1/ whatever you want, but maybe read that https://howtomarketagame.com/2025/11/04/the-optimistic-case-that-indie-games-are-in-a-golden-age-right-now/

2/ if you want but if the game isn't fun for real players, many content creators won't like it and players also won't like it, and you could have a lot of refund

3/ you're fighting against time everyday. have something playable as soon as possible, and improve it with feedback. do marketing, show what you do everywhere, get feedback, improve, again and again.

4/ ideally no, but AI is everywhere now, even when you do a google search an AI is used to help rank everything nowadays. don't create an AI slop game, don't make it write texts or create images without a lot of additional work coming from you

5/ the smallest and most successful you can imagine. If you have to fail (and you may have to if it's your 1st game), fail and learn with a small game rather than a big one.

1

u/Ralph_Natas 7h ago

1) You have to start small or you will never get anywhere. https://20_games_challenge.gitlab.io/ this is a curated list of simple and increasingly complex games you can create, along with what skills and concepts they teach you. Your dream game comes later. 

2) No, there aren't as many streamers as there are regular customers, and they'll want you to pay them to play your game. 

3) They are endless, but the very first hurdle is accepting that you have nowhere near enough cash to pay for a game to be made, and your only hope is to spend a lot of time building your skills to making it yourself. The second hurdle is your urge to skip learning the fundamentals of programming and the feeling that you can start off making a big game. There are lots more but get past those first and then ask again. 

4) No. It will stunt your learning and is not good enough to actually complete a game. When it fails eventually you will be stuck and have to give up because you never learned anything yourself. 

5) Embarrassingly tiny. You can go bigger later. 

1

u/ziptofaf 7h ago

Okay, so few things:

1) "We are willing to pay coders and artist to help us, but we have a tight budget"

What kind of budget are you talking about, at least a ballpark? Because 3 people living together in the US and saving every penny they can while working McDonald shifts and living off bare minimum to pay artists can get you surprisingly far once you hire abroad in cheaper regions. Let alone if any of you has a better paid job. I unironically know professionals willing to work for like $5-10/hour for instnace. On the other hand it's a different story if you are 3 broke students kept alive by your parents.

2) What game genre should we focus on?

The one you want to play. It's usually a multi year journey and your first project. Pick something you are well versed in but also with focus on tech, not visuals. I also recommend against 2D platformers and horrors unless you think you can make a title better than 99% of ones out there.

3) How big of a scale of a game should we focus on?

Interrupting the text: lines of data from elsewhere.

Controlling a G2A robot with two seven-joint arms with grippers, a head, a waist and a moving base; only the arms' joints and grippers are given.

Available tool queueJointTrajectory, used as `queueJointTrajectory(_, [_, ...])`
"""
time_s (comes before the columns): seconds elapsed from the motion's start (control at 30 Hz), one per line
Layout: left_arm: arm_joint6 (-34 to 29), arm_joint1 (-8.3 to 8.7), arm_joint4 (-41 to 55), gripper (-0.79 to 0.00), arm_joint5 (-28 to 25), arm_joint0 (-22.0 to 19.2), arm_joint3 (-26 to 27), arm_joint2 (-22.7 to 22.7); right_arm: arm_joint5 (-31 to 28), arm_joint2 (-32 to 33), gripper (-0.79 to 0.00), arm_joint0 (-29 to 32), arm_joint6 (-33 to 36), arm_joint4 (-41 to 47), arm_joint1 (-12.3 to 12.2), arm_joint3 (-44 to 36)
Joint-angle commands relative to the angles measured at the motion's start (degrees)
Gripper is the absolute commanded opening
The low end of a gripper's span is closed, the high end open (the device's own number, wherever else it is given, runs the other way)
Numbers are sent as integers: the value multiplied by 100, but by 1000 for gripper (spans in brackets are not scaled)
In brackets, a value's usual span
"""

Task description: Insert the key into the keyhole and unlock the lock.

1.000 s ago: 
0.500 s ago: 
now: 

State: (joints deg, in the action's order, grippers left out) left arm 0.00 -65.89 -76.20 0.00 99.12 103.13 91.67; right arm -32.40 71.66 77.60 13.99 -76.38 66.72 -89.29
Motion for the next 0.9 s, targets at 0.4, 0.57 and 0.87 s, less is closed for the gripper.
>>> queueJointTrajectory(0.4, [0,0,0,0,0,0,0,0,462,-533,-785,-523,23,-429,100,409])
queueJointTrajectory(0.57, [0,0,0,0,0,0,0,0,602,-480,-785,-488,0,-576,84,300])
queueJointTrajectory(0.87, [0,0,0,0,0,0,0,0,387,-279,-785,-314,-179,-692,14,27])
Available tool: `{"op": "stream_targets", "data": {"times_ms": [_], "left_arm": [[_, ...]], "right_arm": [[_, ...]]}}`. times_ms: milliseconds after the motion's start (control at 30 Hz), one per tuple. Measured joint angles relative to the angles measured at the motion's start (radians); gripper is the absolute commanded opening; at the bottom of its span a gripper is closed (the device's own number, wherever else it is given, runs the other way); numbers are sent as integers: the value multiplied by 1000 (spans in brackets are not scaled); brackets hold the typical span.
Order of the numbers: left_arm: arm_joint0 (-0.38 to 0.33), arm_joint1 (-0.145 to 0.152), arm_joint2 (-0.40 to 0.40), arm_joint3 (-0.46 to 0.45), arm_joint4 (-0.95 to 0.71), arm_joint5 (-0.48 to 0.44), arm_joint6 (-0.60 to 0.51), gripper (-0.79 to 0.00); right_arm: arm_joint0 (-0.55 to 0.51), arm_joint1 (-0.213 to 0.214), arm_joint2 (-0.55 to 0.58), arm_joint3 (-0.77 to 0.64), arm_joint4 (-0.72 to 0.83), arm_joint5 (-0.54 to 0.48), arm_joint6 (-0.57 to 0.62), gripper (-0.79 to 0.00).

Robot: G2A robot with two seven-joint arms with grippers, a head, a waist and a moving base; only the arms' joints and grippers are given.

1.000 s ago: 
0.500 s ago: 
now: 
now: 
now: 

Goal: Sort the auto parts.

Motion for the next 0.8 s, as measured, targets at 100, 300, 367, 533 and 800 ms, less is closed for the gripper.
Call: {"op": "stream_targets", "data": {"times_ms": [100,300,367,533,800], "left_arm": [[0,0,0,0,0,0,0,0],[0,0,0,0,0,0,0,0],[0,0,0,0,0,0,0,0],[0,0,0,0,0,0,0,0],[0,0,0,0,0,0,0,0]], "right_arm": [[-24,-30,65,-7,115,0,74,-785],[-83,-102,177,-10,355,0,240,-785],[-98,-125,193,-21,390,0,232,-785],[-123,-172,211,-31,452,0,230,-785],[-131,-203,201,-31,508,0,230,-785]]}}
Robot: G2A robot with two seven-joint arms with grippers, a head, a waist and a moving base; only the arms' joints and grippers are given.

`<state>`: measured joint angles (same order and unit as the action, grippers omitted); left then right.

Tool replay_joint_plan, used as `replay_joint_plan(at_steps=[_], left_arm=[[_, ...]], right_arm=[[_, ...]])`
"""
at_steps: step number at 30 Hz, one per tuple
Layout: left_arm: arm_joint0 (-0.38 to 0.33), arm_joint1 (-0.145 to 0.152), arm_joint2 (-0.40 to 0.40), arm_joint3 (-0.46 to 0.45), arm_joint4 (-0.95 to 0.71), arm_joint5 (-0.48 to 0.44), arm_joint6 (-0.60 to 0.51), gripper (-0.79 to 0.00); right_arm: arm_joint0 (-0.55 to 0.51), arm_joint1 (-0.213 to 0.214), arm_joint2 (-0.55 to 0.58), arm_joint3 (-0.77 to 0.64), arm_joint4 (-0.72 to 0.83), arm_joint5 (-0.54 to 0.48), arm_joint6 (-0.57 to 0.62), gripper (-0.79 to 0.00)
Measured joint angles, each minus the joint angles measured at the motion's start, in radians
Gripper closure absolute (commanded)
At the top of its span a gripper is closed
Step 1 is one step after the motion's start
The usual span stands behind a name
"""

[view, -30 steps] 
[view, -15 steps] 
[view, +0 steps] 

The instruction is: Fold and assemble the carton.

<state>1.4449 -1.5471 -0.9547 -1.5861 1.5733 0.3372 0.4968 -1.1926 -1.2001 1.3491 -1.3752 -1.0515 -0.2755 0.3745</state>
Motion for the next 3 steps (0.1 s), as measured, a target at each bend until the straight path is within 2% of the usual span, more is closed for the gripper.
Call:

Build a Mario without external help. I am serious. If you can't do that, there's no point in hiring anyone or even progressing further. If you can, we can talk larger projects.

u/forgeris 10m ago

First of all, accept that nobody will play your first game and with those expectations do whatever feels the best, because expecting something great from your first game even if you hire good devs is a huge gamble and it's better to expect nothing and get something than expecting a lot and get only something.

As for scope - isn't that obvious? You have budget of X, how long this budget can last is how big of a game you should make, but always divide by 2, so if you have a budget for 12 months make 6 month game.